# Work to complete
Write the data out verbatim.

# Data
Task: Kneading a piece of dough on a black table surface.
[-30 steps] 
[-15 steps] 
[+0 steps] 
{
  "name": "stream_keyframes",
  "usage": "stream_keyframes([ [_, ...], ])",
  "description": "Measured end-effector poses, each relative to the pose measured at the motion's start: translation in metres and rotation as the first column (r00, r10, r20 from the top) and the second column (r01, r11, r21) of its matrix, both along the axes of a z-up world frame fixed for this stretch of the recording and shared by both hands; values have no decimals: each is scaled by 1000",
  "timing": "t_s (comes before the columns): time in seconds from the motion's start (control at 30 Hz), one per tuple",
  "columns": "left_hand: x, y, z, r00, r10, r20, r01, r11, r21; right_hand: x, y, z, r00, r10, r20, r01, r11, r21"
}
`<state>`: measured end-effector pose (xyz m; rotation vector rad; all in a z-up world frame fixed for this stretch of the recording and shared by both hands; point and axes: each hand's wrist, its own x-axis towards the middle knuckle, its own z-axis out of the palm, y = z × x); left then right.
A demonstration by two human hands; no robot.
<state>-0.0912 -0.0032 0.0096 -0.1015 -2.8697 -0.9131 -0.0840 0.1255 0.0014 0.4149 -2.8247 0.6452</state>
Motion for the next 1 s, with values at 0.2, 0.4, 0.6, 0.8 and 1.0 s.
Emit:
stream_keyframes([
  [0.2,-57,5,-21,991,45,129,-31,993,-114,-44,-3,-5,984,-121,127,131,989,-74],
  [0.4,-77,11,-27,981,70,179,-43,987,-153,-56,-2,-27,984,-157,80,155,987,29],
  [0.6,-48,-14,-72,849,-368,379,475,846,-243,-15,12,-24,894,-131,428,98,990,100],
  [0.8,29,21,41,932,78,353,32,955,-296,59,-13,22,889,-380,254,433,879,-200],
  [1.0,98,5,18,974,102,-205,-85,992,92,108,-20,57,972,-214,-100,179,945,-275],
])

# Response
Task: Kneading a piece of dough on a black table surface.
[-30 steps] 
[-15 steps] 
[+0 steps] 
{
  "name": "stream_keyframes",
  "usage": "stream_keyframes([ [_, ...], ])",
  "description": "Measured end-effector poses, each relative to the pose measured at the motion's start: translation in metres and rotation as the first column (r00, r10, r20 from the top) and the second column (r01, r11, r21) of its matrix, both along the axes of a z-up world frame fixed for this stretch of the recording and shared by both hands; values have no decimals: each is scaled by 1000",
  "timing": "t_s (comes before the columns): time in seconds from the motion's start (control at 30 Hz), one per tuple",
  "columns": "left_hand: x, y, z, r00, r10, r20, r01, r11, r21; right_hand: x, y, z, r00, r10, r20, r01, r11, r21"
}
`<state>`: measured end-effector pose (xyz m; rotation vector rad; all in a z-up world frame fixed for this stretch of the recording and shared by both hands; point and axes: each hand's wrist, its own x-axis towards the middle knuckle, its own z-axis out of the palm, y = z × x); left then right.
A demonstration by two human hands; no robot.
<state>-0.0912 -0.0032 0.0096 -0.1015 -2.8697 -0.9131 -0.0840 0.1255 0.0014 0.4149 -2.8247 0.6452</state>
Motion for the next 1 s, with values at 0.2, 0.4, 0.6, 0.8 and 1.0 s.
Emit:
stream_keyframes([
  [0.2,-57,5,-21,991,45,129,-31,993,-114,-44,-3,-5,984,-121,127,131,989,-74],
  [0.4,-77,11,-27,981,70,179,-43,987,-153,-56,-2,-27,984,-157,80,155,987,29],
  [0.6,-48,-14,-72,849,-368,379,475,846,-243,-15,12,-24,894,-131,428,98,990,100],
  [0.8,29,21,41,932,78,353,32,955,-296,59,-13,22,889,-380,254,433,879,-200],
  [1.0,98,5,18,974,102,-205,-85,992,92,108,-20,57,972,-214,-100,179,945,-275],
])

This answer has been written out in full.